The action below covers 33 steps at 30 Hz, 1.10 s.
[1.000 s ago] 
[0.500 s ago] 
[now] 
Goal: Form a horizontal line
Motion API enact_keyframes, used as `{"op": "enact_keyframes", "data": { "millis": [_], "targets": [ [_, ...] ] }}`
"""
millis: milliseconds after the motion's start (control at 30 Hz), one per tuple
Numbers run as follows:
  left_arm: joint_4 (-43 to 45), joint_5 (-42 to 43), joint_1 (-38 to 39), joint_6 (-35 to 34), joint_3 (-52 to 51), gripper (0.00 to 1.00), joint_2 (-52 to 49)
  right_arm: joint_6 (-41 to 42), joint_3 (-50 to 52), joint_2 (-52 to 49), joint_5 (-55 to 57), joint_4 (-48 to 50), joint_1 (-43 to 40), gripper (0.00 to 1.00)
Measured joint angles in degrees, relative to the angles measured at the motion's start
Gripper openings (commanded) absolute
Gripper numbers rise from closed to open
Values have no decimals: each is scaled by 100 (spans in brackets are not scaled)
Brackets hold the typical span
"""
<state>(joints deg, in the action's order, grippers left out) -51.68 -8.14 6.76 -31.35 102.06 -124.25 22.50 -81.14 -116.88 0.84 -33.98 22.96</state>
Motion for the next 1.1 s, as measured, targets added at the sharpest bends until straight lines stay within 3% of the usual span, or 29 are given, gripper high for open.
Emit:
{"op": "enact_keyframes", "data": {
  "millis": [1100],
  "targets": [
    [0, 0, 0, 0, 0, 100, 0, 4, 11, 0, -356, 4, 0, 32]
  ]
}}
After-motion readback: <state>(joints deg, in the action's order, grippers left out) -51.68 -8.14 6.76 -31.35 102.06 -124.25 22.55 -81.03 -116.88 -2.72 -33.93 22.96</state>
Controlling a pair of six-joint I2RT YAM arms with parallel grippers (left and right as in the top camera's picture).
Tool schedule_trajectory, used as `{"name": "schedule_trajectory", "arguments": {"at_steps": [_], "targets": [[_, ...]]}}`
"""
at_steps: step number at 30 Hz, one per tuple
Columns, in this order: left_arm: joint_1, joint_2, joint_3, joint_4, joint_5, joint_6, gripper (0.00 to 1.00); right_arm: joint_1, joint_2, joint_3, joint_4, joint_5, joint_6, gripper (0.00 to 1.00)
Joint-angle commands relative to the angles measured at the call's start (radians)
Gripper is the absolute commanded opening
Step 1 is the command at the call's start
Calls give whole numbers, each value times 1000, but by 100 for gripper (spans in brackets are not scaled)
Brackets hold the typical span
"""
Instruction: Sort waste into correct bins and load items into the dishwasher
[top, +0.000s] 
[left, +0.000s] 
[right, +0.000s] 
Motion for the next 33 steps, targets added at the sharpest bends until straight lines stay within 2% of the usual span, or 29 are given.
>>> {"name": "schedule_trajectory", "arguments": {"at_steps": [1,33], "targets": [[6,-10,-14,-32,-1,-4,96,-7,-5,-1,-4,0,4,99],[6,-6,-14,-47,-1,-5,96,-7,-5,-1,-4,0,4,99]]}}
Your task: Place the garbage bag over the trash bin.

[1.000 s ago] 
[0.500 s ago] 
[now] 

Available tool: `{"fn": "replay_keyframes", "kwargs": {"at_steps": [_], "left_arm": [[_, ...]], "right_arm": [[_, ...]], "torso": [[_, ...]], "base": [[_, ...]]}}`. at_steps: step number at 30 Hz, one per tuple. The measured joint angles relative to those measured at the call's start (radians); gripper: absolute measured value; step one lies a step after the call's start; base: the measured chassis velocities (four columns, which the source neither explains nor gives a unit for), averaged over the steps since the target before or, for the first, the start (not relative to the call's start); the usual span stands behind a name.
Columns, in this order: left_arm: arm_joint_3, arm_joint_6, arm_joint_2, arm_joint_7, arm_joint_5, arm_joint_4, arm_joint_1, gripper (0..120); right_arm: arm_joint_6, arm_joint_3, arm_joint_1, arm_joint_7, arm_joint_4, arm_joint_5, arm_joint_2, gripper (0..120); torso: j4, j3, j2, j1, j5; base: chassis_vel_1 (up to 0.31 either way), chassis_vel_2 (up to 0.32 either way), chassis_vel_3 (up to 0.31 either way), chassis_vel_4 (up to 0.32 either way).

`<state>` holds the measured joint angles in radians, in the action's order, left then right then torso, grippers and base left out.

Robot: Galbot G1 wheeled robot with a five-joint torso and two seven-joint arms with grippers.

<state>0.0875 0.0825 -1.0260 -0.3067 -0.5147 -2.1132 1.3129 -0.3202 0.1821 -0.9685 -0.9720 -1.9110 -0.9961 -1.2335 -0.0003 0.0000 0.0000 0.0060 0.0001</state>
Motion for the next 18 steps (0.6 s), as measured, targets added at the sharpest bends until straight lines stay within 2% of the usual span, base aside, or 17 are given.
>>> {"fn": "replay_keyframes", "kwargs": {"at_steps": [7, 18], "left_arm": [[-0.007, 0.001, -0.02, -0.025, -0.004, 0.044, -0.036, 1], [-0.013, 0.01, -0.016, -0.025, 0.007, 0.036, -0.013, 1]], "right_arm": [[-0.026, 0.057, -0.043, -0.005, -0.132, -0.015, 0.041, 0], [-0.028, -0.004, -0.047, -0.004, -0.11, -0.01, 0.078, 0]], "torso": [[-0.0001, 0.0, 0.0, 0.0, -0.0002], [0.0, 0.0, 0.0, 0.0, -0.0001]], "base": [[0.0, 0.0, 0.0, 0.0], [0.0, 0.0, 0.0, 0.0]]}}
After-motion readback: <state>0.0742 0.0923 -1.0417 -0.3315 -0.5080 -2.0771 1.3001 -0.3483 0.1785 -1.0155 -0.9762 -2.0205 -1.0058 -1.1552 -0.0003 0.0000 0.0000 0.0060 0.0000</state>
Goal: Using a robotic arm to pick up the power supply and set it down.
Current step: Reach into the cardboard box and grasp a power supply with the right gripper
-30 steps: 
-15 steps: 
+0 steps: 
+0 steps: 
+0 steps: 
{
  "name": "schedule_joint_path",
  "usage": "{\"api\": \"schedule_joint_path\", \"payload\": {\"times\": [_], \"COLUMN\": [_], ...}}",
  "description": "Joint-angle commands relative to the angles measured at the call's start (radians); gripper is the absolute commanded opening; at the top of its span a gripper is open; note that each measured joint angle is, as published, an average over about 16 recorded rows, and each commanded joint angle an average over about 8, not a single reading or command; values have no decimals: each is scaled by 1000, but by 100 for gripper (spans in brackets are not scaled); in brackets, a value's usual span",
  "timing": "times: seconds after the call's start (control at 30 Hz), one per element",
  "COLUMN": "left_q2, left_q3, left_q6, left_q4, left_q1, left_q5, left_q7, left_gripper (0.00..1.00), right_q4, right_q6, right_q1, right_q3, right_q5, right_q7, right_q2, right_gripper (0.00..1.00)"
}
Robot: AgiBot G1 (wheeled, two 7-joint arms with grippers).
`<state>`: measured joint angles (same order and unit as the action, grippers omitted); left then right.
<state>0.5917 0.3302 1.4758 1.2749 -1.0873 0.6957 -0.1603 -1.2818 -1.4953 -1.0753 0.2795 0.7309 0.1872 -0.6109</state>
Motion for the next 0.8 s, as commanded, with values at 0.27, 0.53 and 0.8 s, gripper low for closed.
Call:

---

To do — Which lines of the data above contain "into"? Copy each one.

Answer section —
Instruction: Sort waste into correct bins and load items into the dishwasher
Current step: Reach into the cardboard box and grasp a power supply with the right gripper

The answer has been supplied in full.